__Work instructions__.
From the entries below, copy every line that holds the word "array".

Stored items from a collection:

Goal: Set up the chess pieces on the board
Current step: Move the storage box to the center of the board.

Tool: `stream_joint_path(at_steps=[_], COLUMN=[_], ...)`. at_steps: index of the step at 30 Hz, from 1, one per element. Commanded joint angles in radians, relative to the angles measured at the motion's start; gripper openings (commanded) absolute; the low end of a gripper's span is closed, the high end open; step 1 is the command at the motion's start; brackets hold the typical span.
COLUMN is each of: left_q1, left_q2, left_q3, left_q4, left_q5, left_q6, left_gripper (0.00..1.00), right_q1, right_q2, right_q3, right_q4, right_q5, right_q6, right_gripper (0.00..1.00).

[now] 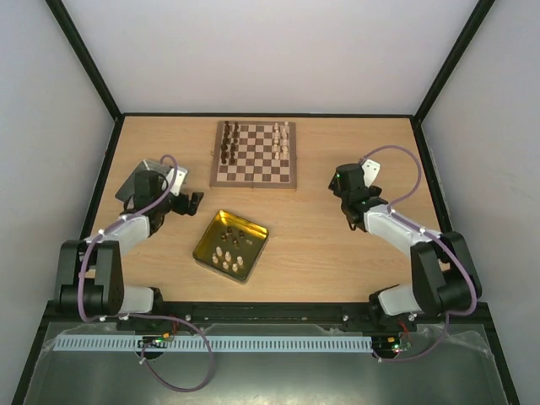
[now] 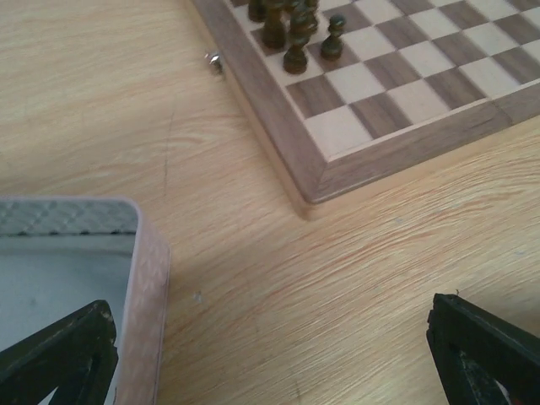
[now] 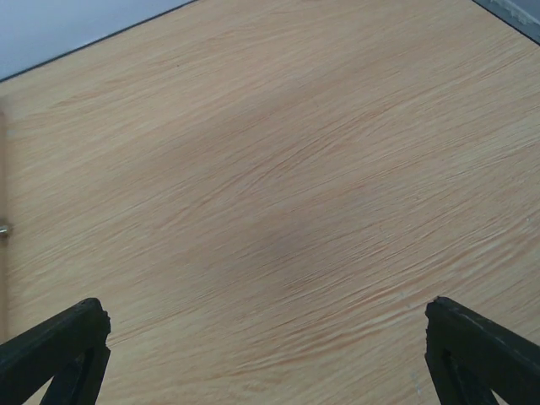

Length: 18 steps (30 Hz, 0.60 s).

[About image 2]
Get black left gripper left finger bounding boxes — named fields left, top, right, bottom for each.
left=1, top=300, right=118, bottom=404

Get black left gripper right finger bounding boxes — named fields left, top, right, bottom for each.
left=426, top=294, right=539, bottom=404

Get wooden chess board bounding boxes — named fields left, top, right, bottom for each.
left=191, top=1, right=539, bottom=205

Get metal board latch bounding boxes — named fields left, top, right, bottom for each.
left=205, top=51, right=224, bottom=75

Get dark chess piece front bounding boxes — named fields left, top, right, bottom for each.
left=283, top=1, right=316, bottom=75

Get dark chess piece tall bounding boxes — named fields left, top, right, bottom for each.
left=262, top=0, right=286, bottom=49

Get dark pawn near corner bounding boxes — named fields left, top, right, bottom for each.
left=320, top=13, right=347, bottom=61

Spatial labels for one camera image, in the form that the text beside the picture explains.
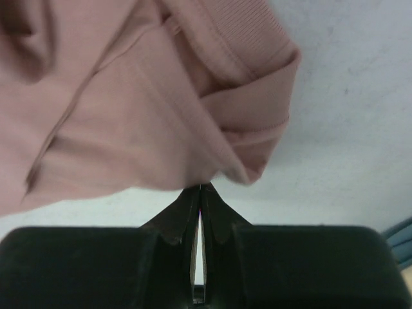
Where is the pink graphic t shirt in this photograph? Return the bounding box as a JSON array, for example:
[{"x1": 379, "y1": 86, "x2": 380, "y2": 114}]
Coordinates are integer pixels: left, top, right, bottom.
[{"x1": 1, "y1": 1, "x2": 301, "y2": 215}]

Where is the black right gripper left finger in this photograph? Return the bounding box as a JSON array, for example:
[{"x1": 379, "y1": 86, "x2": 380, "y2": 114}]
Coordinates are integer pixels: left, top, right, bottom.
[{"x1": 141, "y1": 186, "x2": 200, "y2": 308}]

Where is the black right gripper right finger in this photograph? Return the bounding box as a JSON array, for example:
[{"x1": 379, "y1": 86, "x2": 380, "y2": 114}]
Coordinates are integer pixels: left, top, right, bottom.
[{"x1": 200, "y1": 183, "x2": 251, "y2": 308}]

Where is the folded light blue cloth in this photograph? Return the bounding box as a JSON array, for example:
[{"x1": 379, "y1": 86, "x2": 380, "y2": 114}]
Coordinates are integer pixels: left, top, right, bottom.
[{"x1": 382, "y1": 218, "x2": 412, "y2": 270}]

__Solution to the problem__.
Where is the pink graphic t shirt in this photograph? Return the bounding box as a JSON array, for example:
Where is the black right gripper left finger in this photograph? Return the bounding box as a JSON array, for example:
Where is the black right gripper right finger in this photograph? Return the bounding box as a JSON array, for example:
Where is the folded light blue cloth in this photograph? Return the bounding box as a JSON array, for example:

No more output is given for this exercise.